L’espèce humaine s’est constituée, notamment durant ces dernières décennies, un karma pesant envers le monde animal. Le problème n’est pas de modifier notre attitude par crainte de ce karma car la peur n’ouvre pas le cœur. Le problème est plutôt d’apprendre le respect des animaux et de désamorcer tout germe de cruauté dans les consciences qui se prétendent humaines.

La notion d’humanité n’est certes pas liée à une forme ni à un ensemble de données biologiques mais à une attitude générale de l’esprit, à une ouverture de l’âme à la Lumière, c’est à dire, globalement  à ce qui rend meilleur. A ce titre, un certain nombre d’animaux se montrent depuis longtemps plus humains que beaucoup d’hommes et de femmes.
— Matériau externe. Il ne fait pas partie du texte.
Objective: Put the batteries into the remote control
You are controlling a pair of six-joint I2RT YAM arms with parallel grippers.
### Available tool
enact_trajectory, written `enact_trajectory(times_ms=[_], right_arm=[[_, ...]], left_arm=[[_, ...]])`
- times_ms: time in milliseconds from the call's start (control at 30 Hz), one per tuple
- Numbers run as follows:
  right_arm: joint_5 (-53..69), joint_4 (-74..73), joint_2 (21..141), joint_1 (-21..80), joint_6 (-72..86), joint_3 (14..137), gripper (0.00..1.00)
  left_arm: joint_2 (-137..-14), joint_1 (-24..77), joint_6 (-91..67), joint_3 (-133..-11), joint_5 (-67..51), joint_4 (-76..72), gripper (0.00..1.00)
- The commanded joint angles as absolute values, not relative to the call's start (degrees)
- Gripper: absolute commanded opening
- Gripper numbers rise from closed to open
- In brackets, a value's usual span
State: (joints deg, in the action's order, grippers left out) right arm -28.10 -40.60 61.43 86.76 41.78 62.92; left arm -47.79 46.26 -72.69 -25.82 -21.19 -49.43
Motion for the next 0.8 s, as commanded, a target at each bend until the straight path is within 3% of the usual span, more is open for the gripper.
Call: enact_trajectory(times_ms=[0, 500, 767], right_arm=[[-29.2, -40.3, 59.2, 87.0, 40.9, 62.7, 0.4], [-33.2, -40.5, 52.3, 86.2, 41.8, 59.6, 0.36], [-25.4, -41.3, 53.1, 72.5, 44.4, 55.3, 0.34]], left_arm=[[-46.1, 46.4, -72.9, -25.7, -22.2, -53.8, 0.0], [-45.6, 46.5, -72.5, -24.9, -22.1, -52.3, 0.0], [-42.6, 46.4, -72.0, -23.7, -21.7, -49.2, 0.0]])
La simple observation de notre monde peut nous en fournir la preuve constante. D’une manière générale, les souffrances et les tortures infligées à l’animal ainsi que les conditions de détention de celui-ci (élevage en batterie par exemple) laissent un impact très douloureux sur l’ensemble de son espèce et une plaie à vif sur sa conscience collective.
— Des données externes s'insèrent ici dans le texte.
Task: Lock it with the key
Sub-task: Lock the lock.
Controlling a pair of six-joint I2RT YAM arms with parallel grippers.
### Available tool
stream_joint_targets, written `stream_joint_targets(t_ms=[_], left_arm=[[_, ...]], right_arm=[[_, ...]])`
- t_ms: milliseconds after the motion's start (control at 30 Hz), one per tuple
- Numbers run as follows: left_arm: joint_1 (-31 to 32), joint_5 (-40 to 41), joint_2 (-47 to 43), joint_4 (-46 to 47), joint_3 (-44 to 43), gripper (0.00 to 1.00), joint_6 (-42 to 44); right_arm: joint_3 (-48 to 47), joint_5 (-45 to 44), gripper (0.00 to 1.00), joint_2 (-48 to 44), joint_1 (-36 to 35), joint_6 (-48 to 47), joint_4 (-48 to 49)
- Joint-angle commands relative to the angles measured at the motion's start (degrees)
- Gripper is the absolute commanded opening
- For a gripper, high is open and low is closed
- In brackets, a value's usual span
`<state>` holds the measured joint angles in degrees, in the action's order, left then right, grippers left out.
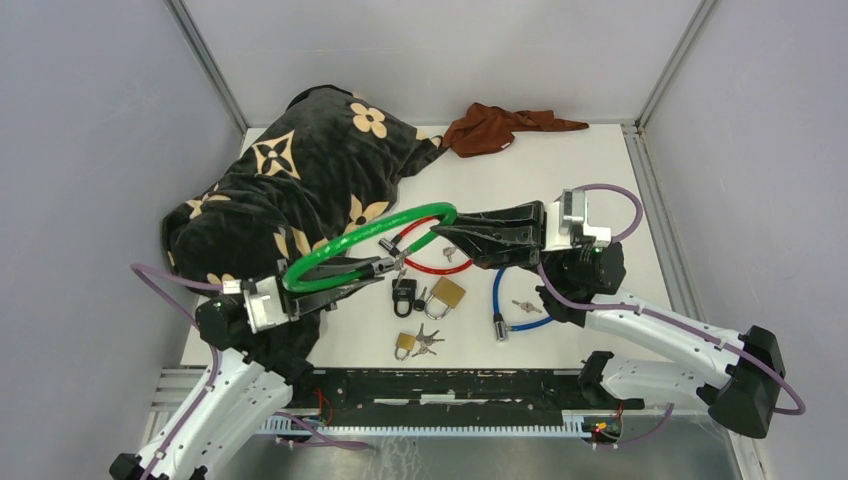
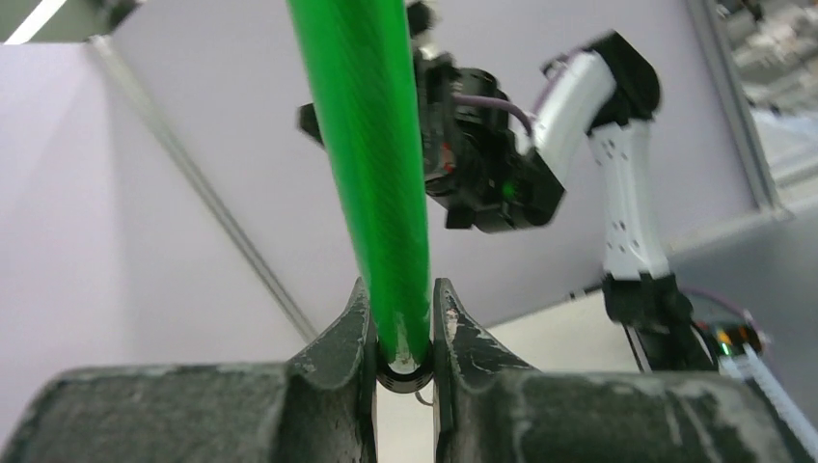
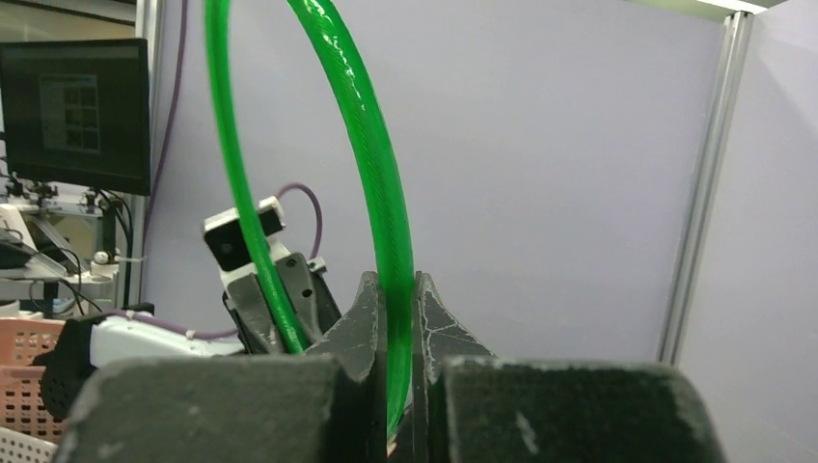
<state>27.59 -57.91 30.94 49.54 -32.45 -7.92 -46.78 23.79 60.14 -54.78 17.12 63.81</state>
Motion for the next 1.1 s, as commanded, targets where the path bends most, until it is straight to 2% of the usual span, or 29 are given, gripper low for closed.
stream_joint_targets(t_ms=[0,167,333,533,733,1067], left_arm=[[0.3,22.2,-2.6,7.9,2.0,0.02,-13.8],[0.3,19.6,-4.9,10.6,5.0,0.02,-14.4],[0.3,22.5,-5.5,12.3,5.5,0.02,-15.3],[0.3,19.7,-5.1,12.1,5.7,0.02,-14.0],[0.3,19.9,-4.8,10.5,5.8,0.02,-12.8],[0.3,20.0,-4.2,10.4,5.7,0.02,-12.8]], right_arm=[[-7.1,0.4,0.0,1.6,-1.2,4.7,7.9],[-8.6,0.3,0.0,2.1,-1.8,4.8,7.4],[-9.6,1.0,0.0,3.8,-2.8,7.3,9.8],[-12.1,2.4,0.0,6.9,-4.2,7.6,11.1],[-13.1,3.2,0.0,8.1,-4.2,1.3,9.5],[-16.4,6.0,0.0,13.5,-4.3,6.9,14.2]])
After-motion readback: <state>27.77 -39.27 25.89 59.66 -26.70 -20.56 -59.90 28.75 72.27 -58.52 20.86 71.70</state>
Il est à prévoir que dans les siècles et les millénaires à venir, de plus en plus d’humains arrivés à un stade d’évolution et de compassion avancé voudront s’incarner dans des corps animaux à la façon de ce que l’Orient appelle les Boddhisatvas de façon à faire un don à l’espèce animale et à épurer le karma de l’humanité. 

Pire inconscience que celle de la recherche sur l’ADN qui pousse certains chercheurs à créer des races transgénétiques…. 

En effet, cette vague d’individus ne tient compte que d’un savoir strictement matériel et matérialiste, elle ignore totalement les réalités subtiles qui font que le corps physique et ses lois sont le produit de l’âme et donc sa contrepartie densifiée. En générant des races transgénétiques, on mélange inconsidérément des manifestations issues de réalités d’ordre vibratoire différent. Les barrières naturelles entre les espèces, qu’elles soient physiques ou psychiques, ont leur raison d’être. Le fait de les violer, de vouloir les déplacer, va tout simplement provoquer des fissures importantes dans le système immunitaire des animaux et de l’homme avec l’apparition rapide de maladies et de malformations graves. De telles expériences ont déjà été réalisées il y a des millénaires sur cette Terre, par des civilisations qui se sont auto-détruites.

veau

Tout se passe aujourd’hui comme si l’égrégore de ces aberrations passées venait visiter certains « savants » afin d’attiser et d’instruire leur besoin de domination… déguisé en volonté de servir la Vie. Ces considérations ne signifient nullement qu’il faille abandonner les recherches en génétique. La Nature, parfaite en essence, est cependant perfectible dans ses manifestations et il appartient à l’homme de l’explorer, de favoriser le développement, l’expansion de ses lois. Il faut seulement ne jamais perdre de vue que toute recherche, si elle n’est pas habitée par le sens du Sacré, ne demeure qu’une manipulation de la Création, un jeu de l’ego qui se met en marge de la grande Force Universelle qu’est la Divinité et donc s’empoisonne à très court terme.

Essentiellement le chaminisme est un souvenir de l’antique pacte qui liait les animaux et les hommes dans un passé très reculé de notre planète. Il est en ce sens, un moyen de communication infiniment respectable. Cependant, le pont qu’il représente nécessite chez celui qui l’emprunte une grande maîtrise de son propre ego. En effet, le développement des capacités psychiques qu’il sous-entend met le chaman face à la notion de pouvoir.

Le véritable chaman n‘est pas un homme de pouvoir au sens égotique du terme lui, il est au Service de la Vie avant tout, puisqu’il connaît le code d’accès à certains de ses rouages intimes.  Bien compris, bien pratiqué, ce qui est sans doute plus rare qu’on ne le croit, le chamanisme est un chemin qui doit mener à une prise de conscience christique au sens universel du terme car il favorise la communion entre les espèces et rend le Sacré omniprésent.